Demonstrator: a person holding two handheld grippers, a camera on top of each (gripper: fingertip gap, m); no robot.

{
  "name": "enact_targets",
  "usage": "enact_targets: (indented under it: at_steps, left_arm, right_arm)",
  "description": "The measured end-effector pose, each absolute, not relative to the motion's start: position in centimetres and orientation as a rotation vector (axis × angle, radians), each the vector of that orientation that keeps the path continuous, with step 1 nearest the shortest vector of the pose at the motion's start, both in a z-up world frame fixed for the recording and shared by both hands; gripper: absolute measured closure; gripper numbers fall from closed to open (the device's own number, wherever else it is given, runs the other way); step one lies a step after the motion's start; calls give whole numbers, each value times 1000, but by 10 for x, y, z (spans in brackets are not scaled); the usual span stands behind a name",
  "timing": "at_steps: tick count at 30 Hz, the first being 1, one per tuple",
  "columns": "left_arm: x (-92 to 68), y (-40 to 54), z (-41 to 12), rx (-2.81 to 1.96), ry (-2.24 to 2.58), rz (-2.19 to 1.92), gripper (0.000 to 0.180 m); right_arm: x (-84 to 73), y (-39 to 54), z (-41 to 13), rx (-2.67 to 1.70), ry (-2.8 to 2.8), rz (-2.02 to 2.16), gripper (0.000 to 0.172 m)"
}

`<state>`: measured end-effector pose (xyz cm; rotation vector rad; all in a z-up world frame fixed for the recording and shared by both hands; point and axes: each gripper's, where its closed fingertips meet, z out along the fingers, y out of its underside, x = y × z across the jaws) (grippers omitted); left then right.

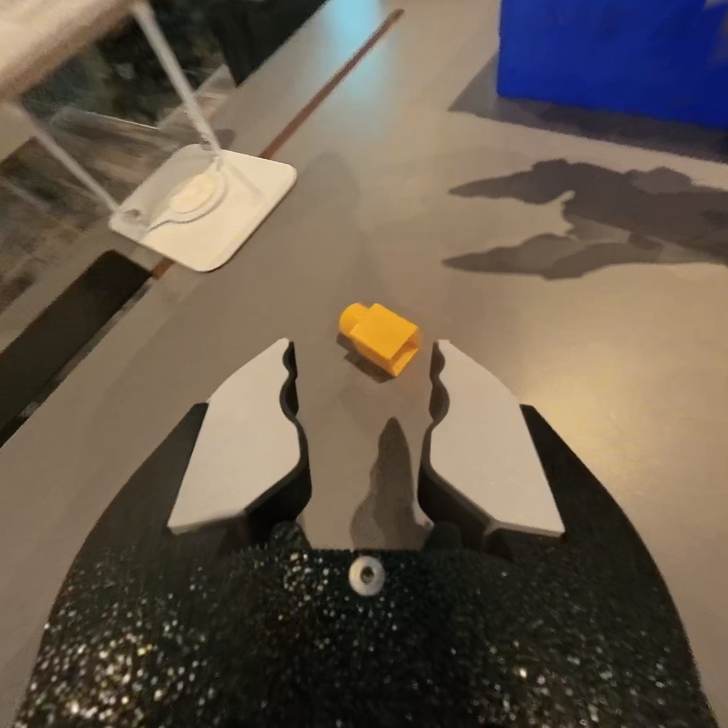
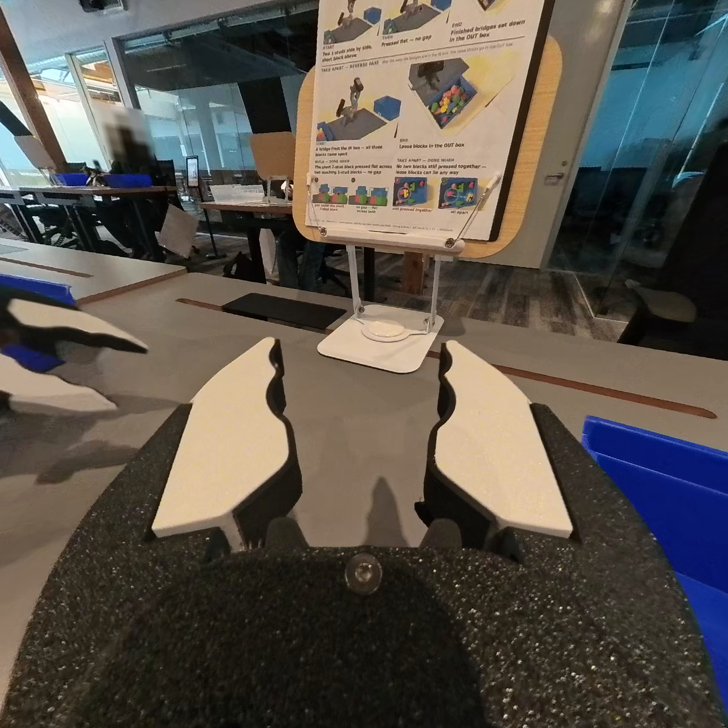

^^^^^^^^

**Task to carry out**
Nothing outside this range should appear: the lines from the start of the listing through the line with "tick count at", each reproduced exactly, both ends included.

**Answer space**
Demonstrator: a person holding two handheld grippers, a camera on top of each (gripper: fingertip gap, m); no robot.

{
  "name": "enact_targets",
  "usage": "enact_targets: (indented under it: at_steps, left_arm, right_arm)",
  "description": "The measured end-effector pose, each absolute, not relative to the motion's start: position in centimetres and orientation as a rotation vector (axis × angle, radians), each the vector of that orientation that keeps the path continuous, with step 1 nearest the shortest vector of the pose at the motion's start, both in a z-up world frame fixed for the recording and shared by both hands; gripper: absolute measured closure; gripper numbers fall from closed to open (the device's own number, wherever else it is given, runs the other way); step one lies a step after the motion's start; calls give whole numbers, each value times 1000, but by 10 for x, y, z (spans in brackets are not scaled); the usual span stands behind a name",
  "timing": "at_steps: tick count at 30 Hz, the first being 1, one per tuple",

No additional output is required.